TASK INSTRUCTIONS: Please return every line of the records below that holds the word "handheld".

RECORDS SHOWN:
= = = = = = =

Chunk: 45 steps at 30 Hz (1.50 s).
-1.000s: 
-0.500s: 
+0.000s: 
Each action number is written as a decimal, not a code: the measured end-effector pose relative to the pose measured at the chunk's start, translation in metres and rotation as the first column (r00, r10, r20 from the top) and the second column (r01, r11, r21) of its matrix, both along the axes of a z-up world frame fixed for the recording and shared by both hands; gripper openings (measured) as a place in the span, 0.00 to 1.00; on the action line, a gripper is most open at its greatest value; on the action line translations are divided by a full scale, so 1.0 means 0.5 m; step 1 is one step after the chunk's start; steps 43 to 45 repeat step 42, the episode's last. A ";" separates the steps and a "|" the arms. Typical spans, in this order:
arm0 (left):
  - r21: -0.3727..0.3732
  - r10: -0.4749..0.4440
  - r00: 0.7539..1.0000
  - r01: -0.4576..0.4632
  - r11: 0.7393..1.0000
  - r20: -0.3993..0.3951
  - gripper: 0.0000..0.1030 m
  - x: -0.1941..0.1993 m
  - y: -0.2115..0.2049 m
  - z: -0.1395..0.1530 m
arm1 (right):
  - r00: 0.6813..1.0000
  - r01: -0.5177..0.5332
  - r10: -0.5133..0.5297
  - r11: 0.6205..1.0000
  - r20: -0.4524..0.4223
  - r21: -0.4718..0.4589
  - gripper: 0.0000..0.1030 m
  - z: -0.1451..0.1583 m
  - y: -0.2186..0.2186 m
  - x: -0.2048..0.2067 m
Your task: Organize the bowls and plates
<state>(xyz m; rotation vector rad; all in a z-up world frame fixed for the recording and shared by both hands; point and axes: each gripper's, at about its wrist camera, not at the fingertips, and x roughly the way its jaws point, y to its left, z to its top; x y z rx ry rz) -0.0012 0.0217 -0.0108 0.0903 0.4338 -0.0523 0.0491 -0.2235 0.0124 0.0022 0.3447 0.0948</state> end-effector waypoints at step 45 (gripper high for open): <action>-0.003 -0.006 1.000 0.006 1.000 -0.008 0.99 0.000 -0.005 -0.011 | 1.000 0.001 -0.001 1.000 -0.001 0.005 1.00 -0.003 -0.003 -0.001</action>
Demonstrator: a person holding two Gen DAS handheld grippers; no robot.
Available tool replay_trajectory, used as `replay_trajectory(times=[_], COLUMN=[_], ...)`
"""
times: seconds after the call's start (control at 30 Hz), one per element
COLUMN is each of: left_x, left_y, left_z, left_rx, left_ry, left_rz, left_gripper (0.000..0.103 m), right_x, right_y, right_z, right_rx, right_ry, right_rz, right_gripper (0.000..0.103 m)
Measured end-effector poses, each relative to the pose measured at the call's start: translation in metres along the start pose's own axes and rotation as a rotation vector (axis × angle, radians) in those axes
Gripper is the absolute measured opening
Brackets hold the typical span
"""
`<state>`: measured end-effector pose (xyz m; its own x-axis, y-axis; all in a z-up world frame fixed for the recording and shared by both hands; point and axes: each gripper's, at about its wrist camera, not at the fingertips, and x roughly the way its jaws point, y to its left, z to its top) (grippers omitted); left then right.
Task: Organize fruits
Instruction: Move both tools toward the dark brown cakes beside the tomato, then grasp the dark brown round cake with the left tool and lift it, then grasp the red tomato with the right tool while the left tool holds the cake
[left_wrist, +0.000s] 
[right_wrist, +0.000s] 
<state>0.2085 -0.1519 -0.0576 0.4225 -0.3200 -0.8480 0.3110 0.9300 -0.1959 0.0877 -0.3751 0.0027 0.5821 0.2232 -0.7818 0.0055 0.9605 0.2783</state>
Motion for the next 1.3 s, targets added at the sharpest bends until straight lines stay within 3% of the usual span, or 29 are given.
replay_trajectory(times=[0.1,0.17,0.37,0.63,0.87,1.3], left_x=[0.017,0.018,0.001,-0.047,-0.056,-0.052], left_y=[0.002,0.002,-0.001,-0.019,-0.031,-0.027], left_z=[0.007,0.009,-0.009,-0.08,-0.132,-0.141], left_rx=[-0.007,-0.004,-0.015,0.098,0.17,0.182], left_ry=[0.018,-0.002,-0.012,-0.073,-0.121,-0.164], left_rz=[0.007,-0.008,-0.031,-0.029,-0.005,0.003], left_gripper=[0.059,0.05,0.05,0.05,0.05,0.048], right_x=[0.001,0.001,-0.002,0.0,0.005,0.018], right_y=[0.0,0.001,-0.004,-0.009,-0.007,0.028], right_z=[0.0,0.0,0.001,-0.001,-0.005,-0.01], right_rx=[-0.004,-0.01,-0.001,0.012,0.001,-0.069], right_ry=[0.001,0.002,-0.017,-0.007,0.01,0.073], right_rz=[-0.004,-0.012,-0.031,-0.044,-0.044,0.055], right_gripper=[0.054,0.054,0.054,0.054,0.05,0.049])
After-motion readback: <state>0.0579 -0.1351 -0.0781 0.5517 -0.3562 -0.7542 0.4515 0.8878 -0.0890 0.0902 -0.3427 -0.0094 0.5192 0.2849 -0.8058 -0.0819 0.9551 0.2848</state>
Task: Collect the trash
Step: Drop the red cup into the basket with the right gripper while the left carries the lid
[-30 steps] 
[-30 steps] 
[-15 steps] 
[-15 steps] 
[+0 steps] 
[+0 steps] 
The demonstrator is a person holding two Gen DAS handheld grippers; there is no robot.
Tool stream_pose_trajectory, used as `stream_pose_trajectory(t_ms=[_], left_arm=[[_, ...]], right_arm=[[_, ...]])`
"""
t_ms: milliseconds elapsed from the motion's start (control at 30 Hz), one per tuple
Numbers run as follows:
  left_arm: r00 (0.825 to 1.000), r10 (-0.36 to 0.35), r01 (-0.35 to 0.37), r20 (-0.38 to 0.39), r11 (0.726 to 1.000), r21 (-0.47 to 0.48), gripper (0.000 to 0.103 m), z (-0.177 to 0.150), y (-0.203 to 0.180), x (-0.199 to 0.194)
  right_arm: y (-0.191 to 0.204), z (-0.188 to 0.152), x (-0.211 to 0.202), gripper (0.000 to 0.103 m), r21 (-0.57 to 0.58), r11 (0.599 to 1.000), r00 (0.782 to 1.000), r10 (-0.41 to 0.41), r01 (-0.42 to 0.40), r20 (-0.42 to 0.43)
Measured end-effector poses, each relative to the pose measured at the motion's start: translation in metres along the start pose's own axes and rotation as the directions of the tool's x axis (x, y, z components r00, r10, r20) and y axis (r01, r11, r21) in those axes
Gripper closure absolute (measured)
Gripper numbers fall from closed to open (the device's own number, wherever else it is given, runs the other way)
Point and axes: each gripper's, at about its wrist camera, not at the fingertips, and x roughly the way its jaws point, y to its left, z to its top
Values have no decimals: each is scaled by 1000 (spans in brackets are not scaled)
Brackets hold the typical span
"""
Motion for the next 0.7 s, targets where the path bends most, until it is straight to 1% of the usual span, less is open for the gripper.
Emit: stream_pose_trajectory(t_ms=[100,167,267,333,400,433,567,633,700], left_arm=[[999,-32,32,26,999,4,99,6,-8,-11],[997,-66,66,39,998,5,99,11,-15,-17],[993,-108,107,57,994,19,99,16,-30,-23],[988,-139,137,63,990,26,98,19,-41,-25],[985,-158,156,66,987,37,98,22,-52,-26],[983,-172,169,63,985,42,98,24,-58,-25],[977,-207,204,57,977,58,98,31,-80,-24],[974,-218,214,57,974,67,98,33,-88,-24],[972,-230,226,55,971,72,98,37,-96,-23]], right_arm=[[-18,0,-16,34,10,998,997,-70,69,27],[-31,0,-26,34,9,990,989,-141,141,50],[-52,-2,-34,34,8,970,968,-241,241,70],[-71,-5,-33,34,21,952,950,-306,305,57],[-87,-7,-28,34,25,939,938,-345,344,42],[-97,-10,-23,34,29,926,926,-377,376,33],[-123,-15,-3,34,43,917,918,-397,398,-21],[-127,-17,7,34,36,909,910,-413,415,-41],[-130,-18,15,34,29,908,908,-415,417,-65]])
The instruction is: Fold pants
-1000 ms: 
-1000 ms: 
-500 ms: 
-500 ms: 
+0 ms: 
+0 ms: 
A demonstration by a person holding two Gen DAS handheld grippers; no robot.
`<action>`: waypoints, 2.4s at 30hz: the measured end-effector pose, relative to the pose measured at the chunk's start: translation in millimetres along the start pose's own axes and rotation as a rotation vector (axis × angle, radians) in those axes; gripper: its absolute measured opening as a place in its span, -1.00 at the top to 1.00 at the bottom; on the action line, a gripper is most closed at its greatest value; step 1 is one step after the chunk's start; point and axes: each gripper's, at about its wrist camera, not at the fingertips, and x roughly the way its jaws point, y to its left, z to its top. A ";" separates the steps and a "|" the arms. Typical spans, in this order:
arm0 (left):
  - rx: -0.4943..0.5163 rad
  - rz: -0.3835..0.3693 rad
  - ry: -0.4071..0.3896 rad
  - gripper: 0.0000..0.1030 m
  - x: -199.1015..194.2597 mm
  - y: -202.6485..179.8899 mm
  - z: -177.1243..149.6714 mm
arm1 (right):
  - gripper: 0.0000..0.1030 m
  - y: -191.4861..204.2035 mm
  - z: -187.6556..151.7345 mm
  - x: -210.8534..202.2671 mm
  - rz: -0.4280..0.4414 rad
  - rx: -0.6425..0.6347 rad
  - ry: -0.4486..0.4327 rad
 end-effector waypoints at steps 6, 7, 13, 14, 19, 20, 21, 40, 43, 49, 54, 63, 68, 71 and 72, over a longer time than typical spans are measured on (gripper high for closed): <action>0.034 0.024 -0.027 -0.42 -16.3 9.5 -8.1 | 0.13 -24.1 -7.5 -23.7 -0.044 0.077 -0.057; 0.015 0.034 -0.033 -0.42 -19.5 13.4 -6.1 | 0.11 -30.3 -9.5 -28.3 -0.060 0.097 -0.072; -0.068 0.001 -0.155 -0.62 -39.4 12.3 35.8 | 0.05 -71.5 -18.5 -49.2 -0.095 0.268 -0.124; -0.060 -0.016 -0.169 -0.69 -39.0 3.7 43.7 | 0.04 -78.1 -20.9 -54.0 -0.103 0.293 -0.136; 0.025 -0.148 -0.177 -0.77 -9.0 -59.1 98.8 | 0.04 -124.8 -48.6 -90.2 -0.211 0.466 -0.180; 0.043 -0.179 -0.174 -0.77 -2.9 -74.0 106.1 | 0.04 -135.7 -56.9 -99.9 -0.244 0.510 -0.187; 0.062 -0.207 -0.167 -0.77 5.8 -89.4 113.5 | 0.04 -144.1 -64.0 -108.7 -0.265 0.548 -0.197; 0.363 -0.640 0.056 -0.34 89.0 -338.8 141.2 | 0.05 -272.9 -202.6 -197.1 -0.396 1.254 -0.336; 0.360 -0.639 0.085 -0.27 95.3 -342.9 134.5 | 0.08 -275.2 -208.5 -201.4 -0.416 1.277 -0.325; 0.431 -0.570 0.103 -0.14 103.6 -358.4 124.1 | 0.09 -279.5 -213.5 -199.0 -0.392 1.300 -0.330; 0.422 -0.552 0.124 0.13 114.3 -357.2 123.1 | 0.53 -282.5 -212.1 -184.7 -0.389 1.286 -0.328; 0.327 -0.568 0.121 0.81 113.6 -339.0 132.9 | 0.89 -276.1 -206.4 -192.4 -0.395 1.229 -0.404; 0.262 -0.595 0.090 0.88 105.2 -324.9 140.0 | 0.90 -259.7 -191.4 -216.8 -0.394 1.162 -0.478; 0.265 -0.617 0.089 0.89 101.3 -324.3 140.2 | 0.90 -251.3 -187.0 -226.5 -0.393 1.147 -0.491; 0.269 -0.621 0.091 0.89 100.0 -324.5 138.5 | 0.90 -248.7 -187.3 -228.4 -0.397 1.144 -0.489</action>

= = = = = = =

TASK RESPONSE:
Demonstrator: a person holding two Gen DAS handheld grippers; no robot.
The demonstrator is a person holding two Gen DAS handheld grippers; there is no robot.
A demonstration by a person holding two Gen DAS handheld grippers; no robot.

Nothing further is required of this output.